— Prompt —
Below are records; copy every line in them that holds the word "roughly".

[Data entries]
----

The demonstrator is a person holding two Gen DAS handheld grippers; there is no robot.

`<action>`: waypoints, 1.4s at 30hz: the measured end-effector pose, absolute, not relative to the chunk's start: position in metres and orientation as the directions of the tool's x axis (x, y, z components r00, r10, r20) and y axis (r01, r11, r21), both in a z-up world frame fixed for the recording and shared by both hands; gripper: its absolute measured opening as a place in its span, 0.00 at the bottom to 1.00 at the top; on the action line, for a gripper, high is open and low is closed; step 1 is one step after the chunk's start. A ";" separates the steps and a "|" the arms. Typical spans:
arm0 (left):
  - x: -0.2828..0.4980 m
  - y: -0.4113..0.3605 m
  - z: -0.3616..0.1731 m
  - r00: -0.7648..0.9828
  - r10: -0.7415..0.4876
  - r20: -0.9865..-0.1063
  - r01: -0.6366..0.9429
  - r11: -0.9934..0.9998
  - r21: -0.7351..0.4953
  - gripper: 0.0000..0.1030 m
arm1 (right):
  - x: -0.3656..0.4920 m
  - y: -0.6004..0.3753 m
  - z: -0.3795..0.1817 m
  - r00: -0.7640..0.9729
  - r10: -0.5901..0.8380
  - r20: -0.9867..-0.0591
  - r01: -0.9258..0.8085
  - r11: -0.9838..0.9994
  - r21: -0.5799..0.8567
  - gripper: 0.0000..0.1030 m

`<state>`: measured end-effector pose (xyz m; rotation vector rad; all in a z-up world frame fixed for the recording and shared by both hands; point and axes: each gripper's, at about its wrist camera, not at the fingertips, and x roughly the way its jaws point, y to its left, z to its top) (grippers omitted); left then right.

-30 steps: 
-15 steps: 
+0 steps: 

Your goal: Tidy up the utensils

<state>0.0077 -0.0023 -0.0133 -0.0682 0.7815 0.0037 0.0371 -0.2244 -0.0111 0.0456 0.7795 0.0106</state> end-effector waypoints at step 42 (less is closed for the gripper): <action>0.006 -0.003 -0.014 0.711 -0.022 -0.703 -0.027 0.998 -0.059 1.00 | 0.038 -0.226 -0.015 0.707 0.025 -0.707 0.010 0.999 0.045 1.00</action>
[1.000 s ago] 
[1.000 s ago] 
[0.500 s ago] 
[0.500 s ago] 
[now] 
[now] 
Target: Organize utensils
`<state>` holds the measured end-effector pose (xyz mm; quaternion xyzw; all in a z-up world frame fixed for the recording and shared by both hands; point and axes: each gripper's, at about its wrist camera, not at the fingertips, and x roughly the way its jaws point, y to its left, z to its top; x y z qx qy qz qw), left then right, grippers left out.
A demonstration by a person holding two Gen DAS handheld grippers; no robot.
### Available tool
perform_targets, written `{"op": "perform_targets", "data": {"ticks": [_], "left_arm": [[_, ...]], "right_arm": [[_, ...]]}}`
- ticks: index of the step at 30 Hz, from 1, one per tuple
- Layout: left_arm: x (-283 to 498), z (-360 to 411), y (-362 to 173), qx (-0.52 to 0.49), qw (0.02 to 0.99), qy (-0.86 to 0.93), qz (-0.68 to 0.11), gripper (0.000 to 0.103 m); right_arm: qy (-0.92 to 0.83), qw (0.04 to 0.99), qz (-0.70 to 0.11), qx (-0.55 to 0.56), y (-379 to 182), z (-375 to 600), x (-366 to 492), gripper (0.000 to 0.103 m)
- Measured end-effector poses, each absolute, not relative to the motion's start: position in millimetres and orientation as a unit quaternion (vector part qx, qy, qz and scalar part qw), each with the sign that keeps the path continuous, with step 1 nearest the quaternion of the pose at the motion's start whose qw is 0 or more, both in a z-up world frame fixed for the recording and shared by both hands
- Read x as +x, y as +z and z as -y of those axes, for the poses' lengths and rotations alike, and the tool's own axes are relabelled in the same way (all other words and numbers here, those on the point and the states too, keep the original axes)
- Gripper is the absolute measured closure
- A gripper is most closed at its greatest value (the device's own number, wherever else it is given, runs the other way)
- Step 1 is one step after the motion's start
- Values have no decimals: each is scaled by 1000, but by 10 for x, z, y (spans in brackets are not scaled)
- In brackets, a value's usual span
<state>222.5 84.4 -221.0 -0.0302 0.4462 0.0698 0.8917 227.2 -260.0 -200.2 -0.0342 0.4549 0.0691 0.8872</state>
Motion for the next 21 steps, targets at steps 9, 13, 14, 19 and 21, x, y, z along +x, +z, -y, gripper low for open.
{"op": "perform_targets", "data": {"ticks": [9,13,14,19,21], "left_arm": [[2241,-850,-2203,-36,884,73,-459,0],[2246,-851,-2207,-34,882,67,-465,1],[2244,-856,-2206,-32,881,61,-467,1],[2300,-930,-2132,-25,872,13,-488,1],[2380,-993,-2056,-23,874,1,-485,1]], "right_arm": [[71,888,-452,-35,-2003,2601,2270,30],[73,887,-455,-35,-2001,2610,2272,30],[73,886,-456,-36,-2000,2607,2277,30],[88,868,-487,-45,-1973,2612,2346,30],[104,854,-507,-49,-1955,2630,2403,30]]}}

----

— Answer box —
`<state>`: measured end-effector pose (xyz m; rotation vector rad; all in a z-up world frame fixed for the recording and shared by both hands; point and axes: each gripper's, at about its wrist camera, not at the fingertips, and x roughly the way its jaws point, y to its left, z to its top) (grippers omitted); left then right.
`<state>` holds the measured end-effector pose (xyz mm; quaternion xyzw; all in a z-up world frame fixed for the recording and shared by both hands; point and axes: each gripper's, at about its wrist camera, not at the fingertips, and x roughly the way its jaws point, y to its left, z to its top; x y z qx qy qz qw), left then right, grippers left out.

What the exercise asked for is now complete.